Vente du café et d’omelettes: un métier qui fait vivre à Bamako

Ils sont nombreux ces jeunes qui migrent vers la capitale, chaque année. Une fois à Bamako, ils sont obligés de faire des petits métiers afin de ne pas tomber dans la délinquance, car vu qu’ils sont de plus en plus nombreux les employeurs n’ont pas de travail pour les employer tous. Ainsi devant les services, les boutiques, aux abords des goudrons, évoluent des jeunes dans le commerce d’œufs, omelettes et pain.

Ce lundi matin, nous sommes dans le quartier de Garantiguibougou,où nous avons rencontré un jeune homme, Moussa Tembély. Dans sa petite gargote, il propose le petit déjeuner aux jeunes apprentis des Sotrama, maçons et autres ouvriers qui doivent quitter tôt la maison pour leurs lieux de travail. Comme à l’accoutumé, le jeune homme est bien entouré de clients qui attendent impatiemment leur tour d’être servi.

M Tembély semble bien se plaire dans ce métier de vente d’omelettes, du café et du pain aux passants. Il est derrière sa table, à côté un gaz butane scotché au coin de la gargote, et sur la table, des alvéoles d’œufs surexposés, des tasses à café, du lait du café, etc. bien rangé et à l’aise.

Moussa, le couteau d’une main et de l’autre, retourne les œufs avec une dextérité cocasse qui donne envie : « Ce métier que je fais, n’a rien à envier des autres. Je vis à la sueur de mon front, et mes clients se fidélisent de jour en jour. Je peux vendre trois à quatre alvéoles le matin à raison de 100 FCF l’unité. Dès fois je ravitaille mes clients du thé ou du lait. Nous avons les alvéoles entre 1 750, ou 2 000 FCFA, ou plus, ça dépend juste du moment. Actuellement, le prix en gros est à 1750 FCFA. Donc avec le pain à coté je ne perds pas», a-t-il expliqué.

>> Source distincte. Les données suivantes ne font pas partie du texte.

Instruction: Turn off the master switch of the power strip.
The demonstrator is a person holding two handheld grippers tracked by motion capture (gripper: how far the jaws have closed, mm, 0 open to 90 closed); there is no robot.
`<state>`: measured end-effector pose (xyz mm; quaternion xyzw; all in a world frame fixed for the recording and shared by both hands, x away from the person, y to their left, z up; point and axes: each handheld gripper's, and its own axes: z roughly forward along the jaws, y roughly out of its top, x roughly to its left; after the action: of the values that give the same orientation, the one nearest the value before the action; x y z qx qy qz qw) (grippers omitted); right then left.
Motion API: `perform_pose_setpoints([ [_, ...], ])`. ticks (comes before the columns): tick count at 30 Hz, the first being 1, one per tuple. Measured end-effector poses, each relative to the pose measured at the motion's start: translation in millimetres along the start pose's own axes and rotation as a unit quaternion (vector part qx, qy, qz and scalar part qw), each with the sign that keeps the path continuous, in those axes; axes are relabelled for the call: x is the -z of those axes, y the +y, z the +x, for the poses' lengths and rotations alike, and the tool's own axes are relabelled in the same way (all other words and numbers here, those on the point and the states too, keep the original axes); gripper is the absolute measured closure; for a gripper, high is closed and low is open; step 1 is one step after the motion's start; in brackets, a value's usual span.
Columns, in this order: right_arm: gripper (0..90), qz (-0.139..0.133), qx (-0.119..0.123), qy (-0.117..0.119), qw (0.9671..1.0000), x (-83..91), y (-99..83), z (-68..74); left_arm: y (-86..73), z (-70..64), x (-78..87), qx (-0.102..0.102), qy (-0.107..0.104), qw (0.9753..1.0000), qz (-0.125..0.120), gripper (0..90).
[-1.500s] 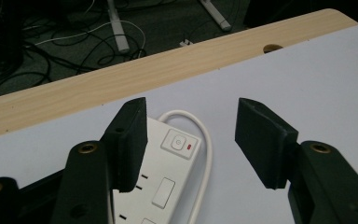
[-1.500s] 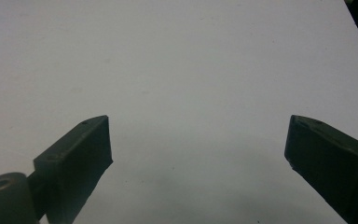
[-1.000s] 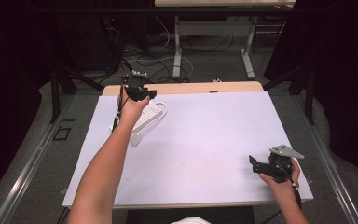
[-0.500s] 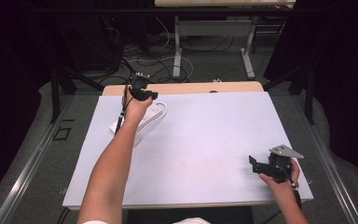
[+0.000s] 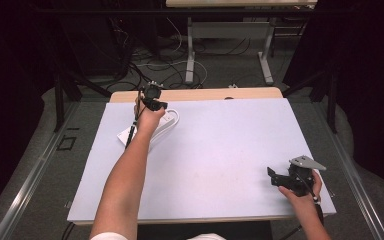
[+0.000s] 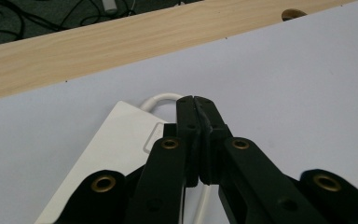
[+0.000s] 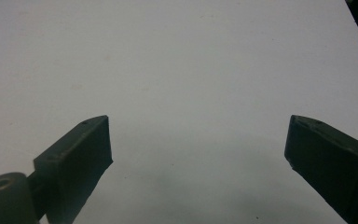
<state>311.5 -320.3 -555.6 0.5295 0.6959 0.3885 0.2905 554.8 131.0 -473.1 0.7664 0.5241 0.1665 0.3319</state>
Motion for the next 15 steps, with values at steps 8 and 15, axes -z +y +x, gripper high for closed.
perform_pose_setpoints([
  [8, 6.8, -0.002, 0.000, 0.000, 1.0000, 0.9, 0.0, 0.9, -1.7, 1.8, -6.7, 0.003, 0.013, 0.9999, 0.004, 89.8],
  [15, 6.8, -0.002, 0.001, -0.004, 1.0000, 1.0, -0.4, 0.2, -3.9, 5.2, -16.1, 0.008, 0.009, 0.9997, 0.019, 90.0],
])
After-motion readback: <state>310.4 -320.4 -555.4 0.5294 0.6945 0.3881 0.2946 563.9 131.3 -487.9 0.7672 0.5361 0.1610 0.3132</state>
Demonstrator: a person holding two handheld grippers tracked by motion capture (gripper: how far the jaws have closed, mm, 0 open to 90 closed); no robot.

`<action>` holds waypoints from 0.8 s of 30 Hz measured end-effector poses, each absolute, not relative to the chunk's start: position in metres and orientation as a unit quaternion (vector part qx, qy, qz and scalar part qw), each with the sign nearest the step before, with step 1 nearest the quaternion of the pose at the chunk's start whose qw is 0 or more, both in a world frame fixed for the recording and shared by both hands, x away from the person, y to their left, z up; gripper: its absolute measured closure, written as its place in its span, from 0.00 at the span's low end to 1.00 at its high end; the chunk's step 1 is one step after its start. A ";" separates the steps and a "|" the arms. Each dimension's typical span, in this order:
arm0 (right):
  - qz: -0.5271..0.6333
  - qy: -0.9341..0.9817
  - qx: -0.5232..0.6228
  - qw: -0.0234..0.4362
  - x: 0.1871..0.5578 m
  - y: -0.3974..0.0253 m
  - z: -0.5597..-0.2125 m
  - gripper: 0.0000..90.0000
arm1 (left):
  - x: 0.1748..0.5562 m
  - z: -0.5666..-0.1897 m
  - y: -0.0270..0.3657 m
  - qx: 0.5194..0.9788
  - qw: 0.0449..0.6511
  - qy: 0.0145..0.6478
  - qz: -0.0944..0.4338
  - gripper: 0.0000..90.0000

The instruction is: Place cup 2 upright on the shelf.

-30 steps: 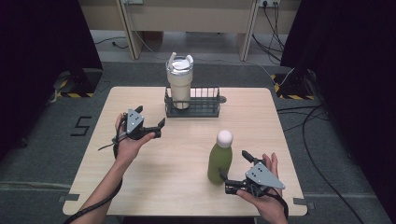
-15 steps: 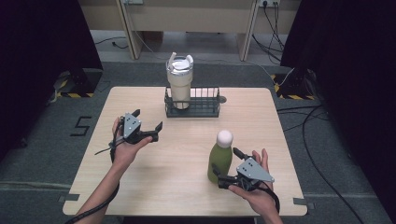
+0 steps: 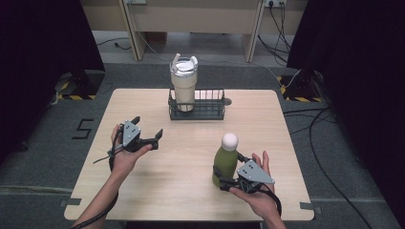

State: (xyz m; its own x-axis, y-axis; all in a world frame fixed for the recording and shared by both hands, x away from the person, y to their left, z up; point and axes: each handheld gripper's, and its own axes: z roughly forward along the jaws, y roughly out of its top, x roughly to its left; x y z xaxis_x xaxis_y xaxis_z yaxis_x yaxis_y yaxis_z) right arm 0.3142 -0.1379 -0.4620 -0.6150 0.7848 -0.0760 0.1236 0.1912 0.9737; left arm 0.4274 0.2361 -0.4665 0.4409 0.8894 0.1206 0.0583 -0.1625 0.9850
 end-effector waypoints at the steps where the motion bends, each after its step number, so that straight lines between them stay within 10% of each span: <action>1: 0.550 0.711 0.319 0.301 0.315 -0.137 -0.462 0.18 | 0.427 -0.467 0.237 0.657 0.537 0.361 0.387 0.00; 24: 0.547 0.713 0.327 0.294 0.317 -0.137 -0.460 0.23 | 0.427 -0.471 0.240 0.656 0.535 0.368 0.384 0.01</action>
State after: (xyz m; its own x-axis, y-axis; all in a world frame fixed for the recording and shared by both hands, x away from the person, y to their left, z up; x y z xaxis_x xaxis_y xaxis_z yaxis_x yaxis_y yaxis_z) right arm 0.3166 -0.1369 -0.4598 -0.6131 0.7876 -0.0613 0.1448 0.1884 0.9714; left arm 0.4271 0.2400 -0.4713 0.4335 0.8944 0.1105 0.0730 -0.1571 0.9849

Le jeune homme ne se limite pas à vendre le matin seulement. Il a aussi des clients du soir « Le soir, je vends aussi. Je me mets juste de l’autre côté de la route. Ils sont nombreux, les célibataires qui viennent manger ici avant de rentrer à la maison, car c’est moins cher et très consistant pour passer la nuit», a-t-il conclu.